You’ll know that grazing season is really here when you see something in your pastures that we all grew up fearing: WEEDS. But don’t worry. Be happy!

Weeds are good for you and for your livestock! So don’t spray them, burn, them pull them or harm them. Treat them as valuable forage!

Cover of Weed Nutritional Values

You can read the whole publication, written by A. Ozzie Abaye, Guillermo Scaglia, and Chris Teutsch, by clicking to download it now.

Weed Nutritional Values

One of my favorite weed publications is Virginia Tech Cooperative Extension’s “The Nutritive Value of Common Pasture Weeds and Their Relation to Livestock Nutrient Requirements.” It reviews the research available on weeds and concludes that weeds can meet the protein values of almost all classes of stock that we raise.

To refresh your memory, here’s what stock require:

Mature Beef cows – 10.5% CP
First-calf heifers – 10.5% CP
Pregnant, replacement beef heifers – 8.8% CP
Dairy heifers – 16% CP
Dry, pregnant dairy cows – 18% CP
Lactating dairy cows – 19% CP
Young goats – 14% CP
Does – 14% CP
Bucks – 11% CP
Mature ewes – 15% CP
Finishing and replacement lambs – 11.6% CP

Now here are a series of charts you can check to see which weeds meet those needs during different parts of the growing season. Some of the charts include IVDMD (Invitro Dry Matter Digestibility), a measure of how digestible a forage is, and ADF (Acid Detergent Fiber) a measure of the least digestible parts of a plant. Ideally you want low ADF and high IVDMD in your forages. (You can click on the charts to see them larger.)

From "The Nutritive Value of Common Pasture Weeds and Their Relation to Livestock Nutrient Requirements"

From “The Nutritive Value of Common Pasture Weeds and Their Relation to Livestock Nutrient Requirements”

From "The Nutritive Value of Common Pasture Weeds and Their Relation to Livestock Nutrient Requirements"

From “The Nutritive Value of Common Pasture Weeds and Their Relation to Livestock Nutrient Requirements”

From "The Nutritive Value of Common Pasture Weeds and Their Relation to Livestock Nutrient Requirements"

From “The Nutritive Value of Common Pasture Weeds and Their Relation to Livestock Nutrient Requirements”

From "The Nutritive Value of Common Pasture Weeds and Their Relation to Livestock Nutrient Requirements"

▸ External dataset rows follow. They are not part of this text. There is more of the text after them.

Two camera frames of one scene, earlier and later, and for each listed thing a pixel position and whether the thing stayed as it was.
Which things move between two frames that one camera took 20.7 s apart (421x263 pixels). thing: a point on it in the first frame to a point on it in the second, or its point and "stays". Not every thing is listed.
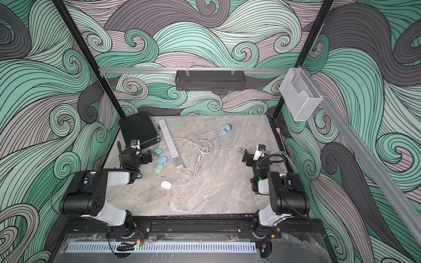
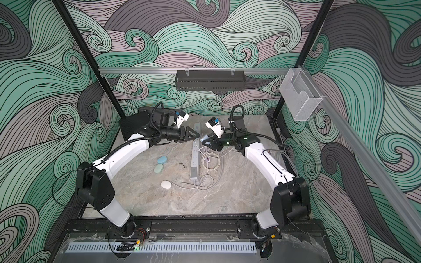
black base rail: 193,227 stays
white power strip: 176,158 to 195,156
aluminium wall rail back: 146,70 stays
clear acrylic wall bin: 300,95 stays
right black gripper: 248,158 to 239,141
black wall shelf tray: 210,80 stays
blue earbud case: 161,159 stays
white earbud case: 166,184 stays
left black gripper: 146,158 to 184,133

From “The Nutritive Value of Common Pasture Weeds and Their Relation to Livestock Nutrient Requirements”

From "The Nutritive Value of Common Pasture Weeds and Their Relation to Livestock Nutrient Requirements"

From “The Nutritive Value of Common Pasture Weeds and Their Relation to Livestock Nutrient Requirements”

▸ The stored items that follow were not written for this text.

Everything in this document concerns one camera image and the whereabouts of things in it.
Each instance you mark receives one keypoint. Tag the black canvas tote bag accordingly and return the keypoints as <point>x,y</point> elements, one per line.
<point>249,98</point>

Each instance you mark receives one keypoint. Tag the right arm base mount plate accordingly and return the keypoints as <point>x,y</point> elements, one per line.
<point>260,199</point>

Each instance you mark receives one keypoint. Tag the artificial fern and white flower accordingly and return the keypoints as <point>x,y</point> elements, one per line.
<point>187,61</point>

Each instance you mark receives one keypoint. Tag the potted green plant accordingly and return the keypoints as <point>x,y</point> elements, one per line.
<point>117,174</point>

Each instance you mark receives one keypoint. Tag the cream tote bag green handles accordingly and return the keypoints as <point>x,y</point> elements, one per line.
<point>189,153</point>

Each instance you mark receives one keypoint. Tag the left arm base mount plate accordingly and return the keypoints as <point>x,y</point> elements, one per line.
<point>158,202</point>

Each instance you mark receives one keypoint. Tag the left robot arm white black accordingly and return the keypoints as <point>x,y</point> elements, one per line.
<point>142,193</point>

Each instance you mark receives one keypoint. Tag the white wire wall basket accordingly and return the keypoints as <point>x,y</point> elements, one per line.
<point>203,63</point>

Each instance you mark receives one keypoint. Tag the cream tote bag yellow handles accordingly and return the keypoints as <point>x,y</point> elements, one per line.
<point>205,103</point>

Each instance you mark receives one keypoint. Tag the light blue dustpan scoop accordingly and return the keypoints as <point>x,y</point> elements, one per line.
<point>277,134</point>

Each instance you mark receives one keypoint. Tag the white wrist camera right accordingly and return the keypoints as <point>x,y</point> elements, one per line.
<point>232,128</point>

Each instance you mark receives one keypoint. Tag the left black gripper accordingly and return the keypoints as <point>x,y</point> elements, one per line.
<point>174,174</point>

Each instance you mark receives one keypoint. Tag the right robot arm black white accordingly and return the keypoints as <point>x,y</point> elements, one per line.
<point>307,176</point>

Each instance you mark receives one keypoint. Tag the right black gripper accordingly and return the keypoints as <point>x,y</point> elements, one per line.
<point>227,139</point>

Even if your particular weed isn’t on this list, I can tell you that it is probably in the same range as the plants shown here. In my work teaching cows to eat weeds, I’ve tested a wide variety of weeds and the results gave me two rules of thumb:

1. If it’s green and growing it’s going to have some good protein.

2. More leaf and less stem makes it more digestible.

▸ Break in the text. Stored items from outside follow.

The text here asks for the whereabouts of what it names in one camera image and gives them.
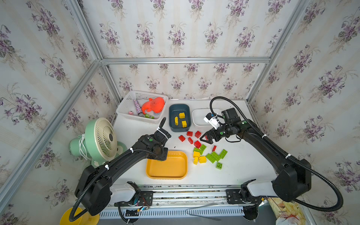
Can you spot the green marker in basket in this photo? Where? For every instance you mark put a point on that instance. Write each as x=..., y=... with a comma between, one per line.
x=149, y=116

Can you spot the white plastic tray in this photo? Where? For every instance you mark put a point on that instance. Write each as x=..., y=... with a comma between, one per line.
x=201, y=118

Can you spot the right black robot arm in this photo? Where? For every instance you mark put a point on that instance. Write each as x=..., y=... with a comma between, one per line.
x=294, y=176

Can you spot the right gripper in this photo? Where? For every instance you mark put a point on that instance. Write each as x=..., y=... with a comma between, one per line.
x=212, y=135

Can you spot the green desk fan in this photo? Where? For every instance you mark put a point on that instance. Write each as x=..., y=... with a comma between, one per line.
x=98, y=144

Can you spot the purple bottle in basket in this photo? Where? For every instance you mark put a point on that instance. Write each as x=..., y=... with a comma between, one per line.
x=137, y=107

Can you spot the small green lego brick bottom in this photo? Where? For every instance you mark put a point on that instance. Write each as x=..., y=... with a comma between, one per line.
x=219, y=165

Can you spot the red toy in basket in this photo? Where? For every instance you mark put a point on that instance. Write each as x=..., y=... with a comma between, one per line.
x=153, y=105

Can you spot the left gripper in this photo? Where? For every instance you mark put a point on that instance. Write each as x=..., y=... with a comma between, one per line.
x=164, y=156

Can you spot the dark blue plastic tray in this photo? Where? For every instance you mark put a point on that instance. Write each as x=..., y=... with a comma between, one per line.
x=179, y=118

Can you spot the green lego brick small square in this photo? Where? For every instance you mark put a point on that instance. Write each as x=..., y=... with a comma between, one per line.
x=203, y=147

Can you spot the white perforated basket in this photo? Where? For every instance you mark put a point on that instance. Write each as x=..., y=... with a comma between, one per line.
x=128, y=111

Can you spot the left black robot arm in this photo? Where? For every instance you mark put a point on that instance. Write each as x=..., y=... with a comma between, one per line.
x=93, y=190

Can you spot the green lego plate right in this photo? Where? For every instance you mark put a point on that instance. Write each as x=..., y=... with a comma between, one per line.
x=223, y=154

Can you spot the green lego plate middle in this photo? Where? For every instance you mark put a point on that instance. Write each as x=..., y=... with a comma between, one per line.
x=216, y=156

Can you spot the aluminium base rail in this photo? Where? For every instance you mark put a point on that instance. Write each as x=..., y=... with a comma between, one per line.
x=211, y=203

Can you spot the snack bag red top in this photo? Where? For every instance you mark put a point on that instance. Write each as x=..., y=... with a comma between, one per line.
x=286, y=213

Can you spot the yellow plastic tray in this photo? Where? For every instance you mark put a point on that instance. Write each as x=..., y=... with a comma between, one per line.
x=175, y=167

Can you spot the green lego plate centre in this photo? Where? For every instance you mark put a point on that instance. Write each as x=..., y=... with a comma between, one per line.
x=198, y=150

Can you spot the green lego plate long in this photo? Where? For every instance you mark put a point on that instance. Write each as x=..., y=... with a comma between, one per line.
x=210, y=158

Some of my favorite weeds for good eating aren’t included on the list, but meet all your livestock requirements.  They include:

Knapweed (Spotted, diffuse, Russian, Meadow)
Hoary Cress/Whitetop
All of the thistles. Canada thistle is the easiest weed I teach livestock to eat

If Weeds Are So Good, Why Aren’t Your Livestock Eating Them?

What’s interesting about the weed research reviewed in this publication is that it’s not recent. Some of them date back to the 1970s. So, we’ve known that weeds are pretty nutritious for a long time. What we haven’t really understood as well is how animals choose what to eat. But thanks to research done more recently at Utah State University, we now know that animals choose first what their Moms and herd mates eat. They don’t like to experiment with new foods because, but when they do, they keep on eating it if it meets their requirements. (Here’s an article about Palatablity that explains this.) So, if no one your animal knows is eating a weed, and it has everything it needs, it won’t try the new weed and it won’t know that it’s tasty.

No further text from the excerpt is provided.